### Your objective
Locate the line that contains "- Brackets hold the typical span" in the entries below, then repeat it and every following line through the line that contains "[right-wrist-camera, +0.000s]", exactly, and no others.

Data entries

==================================================

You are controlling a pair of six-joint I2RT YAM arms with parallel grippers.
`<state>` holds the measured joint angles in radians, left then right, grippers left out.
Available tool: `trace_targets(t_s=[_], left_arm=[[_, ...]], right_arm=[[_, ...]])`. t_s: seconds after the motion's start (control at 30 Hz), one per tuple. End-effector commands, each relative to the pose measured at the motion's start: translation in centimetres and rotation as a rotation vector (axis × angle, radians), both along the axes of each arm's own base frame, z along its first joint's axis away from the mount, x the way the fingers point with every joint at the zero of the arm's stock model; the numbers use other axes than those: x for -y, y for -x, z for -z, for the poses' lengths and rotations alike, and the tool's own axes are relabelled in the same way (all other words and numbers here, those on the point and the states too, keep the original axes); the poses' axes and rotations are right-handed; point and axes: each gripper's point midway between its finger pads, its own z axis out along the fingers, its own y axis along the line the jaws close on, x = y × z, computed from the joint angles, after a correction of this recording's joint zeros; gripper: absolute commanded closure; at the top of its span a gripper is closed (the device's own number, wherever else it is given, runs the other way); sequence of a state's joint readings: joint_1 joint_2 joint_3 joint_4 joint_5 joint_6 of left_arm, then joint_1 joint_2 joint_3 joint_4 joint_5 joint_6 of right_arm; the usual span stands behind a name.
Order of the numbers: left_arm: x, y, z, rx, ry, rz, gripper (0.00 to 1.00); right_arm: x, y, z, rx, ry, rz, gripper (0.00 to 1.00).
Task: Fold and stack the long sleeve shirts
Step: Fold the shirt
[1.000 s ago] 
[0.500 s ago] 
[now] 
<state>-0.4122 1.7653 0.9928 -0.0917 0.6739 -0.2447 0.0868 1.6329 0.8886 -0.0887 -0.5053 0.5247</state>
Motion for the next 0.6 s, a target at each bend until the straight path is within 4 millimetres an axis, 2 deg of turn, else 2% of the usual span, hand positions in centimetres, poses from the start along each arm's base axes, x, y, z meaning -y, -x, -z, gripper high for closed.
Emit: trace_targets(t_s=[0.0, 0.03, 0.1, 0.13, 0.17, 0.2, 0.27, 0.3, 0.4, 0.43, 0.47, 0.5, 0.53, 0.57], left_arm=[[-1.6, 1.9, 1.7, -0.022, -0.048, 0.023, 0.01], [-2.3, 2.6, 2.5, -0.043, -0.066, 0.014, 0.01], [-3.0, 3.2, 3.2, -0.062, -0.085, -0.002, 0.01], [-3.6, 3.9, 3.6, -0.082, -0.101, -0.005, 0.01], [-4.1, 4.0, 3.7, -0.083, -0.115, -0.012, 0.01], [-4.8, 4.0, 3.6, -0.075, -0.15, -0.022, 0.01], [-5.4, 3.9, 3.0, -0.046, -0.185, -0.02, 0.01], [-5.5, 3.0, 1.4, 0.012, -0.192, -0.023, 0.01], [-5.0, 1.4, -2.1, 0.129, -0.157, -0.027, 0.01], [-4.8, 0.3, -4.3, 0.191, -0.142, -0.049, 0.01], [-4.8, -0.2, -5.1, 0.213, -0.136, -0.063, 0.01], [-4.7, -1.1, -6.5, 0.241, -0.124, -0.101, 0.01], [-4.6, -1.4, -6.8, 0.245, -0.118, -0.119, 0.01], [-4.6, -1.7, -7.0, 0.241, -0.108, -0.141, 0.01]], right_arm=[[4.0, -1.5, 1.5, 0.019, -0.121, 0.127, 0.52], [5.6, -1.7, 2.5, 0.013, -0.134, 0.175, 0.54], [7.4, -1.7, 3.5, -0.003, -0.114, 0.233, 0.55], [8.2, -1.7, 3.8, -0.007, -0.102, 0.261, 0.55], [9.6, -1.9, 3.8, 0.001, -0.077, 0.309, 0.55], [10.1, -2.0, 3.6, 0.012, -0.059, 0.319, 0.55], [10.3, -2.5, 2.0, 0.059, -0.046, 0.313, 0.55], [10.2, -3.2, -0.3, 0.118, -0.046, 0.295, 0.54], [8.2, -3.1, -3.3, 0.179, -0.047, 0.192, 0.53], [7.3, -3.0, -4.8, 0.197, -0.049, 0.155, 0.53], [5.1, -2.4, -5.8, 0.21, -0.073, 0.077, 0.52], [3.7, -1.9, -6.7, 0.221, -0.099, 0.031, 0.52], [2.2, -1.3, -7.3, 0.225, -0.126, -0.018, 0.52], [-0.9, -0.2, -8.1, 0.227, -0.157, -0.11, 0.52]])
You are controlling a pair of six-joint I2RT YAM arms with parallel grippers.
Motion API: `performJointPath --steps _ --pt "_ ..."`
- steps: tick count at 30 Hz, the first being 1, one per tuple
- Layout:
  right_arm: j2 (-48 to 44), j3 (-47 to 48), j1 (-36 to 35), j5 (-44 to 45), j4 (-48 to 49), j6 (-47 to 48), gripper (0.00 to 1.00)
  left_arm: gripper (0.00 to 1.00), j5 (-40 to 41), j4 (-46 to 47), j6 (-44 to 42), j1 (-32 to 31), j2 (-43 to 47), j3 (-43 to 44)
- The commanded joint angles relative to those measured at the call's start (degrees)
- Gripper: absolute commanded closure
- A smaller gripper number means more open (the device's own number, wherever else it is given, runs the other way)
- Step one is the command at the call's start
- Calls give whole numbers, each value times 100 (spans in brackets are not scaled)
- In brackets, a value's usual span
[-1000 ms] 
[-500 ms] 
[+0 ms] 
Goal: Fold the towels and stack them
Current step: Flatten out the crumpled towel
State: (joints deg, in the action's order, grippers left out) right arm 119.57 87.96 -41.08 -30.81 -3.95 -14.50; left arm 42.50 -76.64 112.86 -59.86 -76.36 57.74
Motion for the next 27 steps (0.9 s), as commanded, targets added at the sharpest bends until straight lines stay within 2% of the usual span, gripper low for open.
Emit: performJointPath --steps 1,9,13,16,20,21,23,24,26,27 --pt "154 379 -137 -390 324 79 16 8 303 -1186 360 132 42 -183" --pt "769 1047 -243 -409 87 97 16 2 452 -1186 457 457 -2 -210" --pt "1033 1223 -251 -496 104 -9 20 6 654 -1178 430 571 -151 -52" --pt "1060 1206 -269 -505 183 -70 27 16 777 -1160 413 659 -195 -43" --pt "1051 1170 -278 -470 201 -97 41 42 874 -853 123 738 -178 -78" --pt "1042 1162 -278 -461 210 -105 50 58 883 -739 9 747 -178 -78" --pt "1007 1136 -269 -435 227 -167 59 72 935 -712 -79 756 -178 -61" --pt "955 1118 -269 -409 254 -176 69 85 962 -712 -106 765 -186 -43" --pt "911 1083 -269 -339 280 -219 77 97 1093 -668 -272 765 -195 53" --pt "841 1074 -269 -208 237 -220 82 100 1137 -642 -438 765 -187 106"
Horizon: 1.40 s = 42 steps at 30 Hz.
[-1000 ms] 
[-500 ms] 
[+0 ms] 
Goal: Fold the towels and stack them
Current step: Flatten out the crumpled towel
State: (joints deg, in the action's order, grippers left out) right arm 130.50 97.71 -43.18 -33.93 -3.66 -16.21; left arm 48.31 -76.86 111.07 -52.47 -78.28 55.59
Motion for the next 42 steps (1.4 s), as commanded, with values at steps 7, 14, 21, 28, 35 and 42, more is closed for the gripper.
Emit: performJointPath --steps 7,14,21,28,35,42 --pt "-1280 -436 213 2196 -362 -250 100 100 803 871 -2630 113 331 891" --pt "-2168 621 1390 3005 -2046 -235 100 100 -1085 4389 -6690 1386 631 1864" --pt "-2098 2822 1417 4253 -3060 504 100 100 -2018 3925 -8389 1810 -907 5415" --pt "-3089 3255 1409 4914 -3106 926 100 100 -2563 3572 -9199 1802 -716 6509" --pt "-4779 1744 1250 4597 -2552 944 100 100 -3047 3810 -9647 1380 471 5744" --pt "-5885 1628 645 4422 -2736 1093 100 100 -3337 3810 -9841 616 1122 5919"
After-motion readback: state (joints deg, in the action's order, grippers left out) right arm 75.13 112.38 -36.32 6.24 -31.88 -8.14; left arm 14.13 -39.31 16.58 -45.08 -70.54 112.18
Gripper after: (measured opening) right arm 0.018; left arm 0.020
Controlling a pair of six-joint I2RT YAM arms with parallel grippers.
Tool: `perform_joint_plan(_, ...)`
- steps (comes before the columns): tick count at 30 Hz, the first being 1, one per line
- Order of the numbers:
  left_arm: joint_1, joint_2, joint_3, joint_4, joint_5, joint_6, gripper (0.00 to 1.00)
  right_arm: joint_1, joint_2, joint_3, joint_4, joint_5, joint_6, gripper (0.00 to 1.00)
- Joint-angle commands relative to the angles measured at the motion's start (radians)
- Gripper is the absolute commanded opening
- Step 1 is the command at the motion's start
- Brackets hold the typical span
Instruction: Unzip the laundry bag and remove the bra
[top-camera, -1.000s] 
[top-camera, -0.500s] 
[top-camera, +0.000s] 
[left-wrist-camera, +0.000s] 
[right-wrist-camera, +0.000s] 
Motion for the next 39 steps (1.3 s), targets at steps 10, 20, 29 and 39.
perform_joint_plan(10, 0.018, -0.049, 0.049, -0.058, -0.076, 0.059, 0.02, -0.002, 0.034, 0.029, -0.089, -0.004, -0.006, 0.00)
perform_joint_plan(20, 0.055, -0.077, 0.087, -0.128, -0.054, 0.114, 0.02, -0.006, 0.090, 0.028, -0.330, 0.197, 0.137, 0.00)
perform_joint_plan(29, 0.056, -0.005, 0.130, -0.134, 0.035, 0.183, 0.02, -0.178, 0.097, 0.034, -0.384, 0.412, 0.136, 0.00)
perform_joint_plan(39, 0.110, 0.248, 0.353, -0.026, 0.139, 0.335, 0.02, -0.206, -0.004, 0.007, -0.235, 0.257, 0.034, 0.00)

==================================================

### Reply to the task
- Brackets hold the typical span
Instruction: Unzip the laundry bag and remove the bra
[top-camera, -1.000s] 
[top-camera, -0.500s] 
[top-camera, +0.000s] 
[left-wrist-camera, +0.000s] 
[right-wrist-camera, +0.000s] 

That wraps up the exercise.